## Work to complete:
Show, from the entries below, every line in which "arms" appears.

## Data for analysis:
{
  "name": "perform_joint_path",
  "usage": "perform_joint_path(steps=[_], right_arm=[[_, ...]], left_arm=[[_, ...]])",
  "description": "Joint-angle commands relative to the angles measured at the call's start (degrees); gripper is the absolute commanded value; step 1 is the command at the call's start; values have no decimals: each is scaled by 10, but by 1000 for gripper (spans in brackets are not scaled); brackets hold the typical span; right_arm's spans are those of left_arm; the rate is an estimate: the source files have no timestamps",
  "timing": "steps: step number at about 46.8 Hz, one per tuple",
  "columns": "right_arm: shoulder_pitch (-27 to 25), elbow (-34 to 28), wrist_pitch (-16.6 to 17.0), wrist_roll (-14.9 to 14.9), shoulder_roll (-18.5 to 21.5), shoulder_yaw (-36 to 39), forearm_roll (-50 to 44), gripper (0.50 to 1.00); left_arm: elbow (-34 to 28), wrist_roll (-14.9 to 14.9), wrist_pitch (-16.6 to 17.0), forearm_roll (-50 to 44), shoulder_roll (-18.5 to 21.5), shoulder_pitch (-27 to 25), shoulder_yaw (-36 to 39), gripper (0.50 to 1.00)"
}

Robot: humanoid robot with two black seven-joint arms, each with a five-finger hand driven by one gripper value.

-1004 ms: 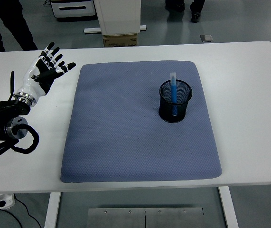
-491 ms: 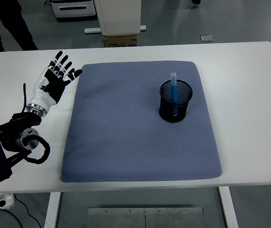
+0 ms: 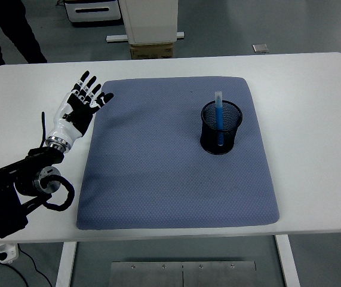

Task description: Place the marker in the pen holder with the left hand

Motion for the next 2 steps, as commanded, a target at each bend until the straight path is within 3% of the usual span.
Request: perform_joint_path(steps=[1, 2], right_arm=[[1, 0, -3, 1, 0, 1, 0, 1000], [1, 0, -3, 1, 0, 1, 0, 1000]], left_arm=[[4, 0, 0, 0, -3, 3, 0, 1000], [5, 0, 0, 0, -3, 3, 0, 1000]])
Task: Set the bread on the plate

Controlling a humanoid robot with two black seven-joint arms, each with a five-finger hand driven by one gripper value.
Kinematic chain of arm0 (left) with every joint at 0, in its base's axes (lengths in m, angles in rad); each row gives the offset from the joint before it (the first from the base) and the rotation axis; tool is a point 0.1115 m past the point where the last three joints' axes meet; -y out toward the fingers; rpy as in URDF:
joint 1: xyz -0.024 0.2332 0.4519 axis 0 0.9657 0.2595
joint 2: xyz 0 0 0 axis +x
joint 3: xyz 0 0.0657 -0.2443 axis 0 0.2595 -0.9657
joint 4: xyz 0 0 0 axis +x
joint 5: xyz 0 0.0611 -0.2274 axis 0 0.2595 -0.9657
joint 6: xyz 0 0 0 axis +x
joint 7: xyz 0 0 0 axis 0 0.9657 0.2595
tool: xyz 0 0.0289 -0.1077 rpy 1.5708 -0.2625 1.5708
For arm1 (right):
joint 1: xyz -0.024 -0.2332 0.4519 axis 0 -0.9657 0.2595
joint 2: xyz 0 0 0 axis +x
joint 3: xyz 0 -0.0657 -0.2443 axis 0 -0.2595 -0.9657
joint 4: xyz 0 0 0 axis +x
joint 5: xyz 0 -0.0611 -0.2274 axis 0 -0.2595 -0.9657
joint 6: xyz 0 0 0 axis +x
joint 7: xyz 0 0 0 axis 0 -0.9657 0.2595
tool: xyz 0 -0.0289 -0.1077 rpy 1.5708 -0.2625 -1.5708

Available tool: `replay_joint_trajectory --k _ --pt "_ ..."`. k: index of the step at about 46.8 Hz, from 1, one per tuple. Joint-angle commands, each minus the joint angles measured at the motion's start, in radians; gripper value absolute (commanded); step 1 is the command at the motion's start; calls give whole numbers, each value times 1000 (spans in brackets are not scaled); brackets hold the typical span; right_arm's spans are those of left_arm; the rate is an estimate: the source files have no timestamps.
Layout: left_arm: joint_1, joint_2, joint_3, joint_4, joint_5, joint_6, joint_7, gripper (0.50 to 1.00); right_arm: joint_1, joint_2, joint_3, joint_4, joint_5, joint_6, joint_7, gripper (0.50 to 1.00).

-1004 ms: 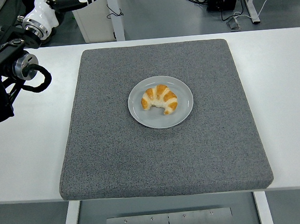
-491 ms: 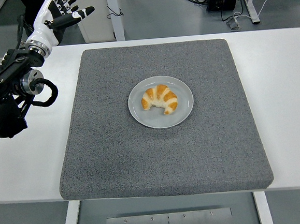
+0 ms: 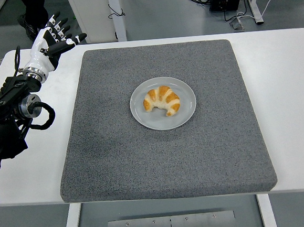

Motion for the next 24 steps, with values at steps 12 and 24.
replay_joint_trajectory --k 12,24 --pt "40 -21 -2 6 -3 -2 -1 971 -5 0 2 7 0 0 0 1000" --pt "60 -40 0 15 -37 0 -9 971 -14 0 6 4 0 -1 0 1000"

## Completed exercise:
Robot: humanoid robot with two black seven-joint arms, each with a five-finger hand driven by one gripper value.
Controlling a humanoid robot with two black seven-joint arms, each with a five-finger hand driven by one gripper value.

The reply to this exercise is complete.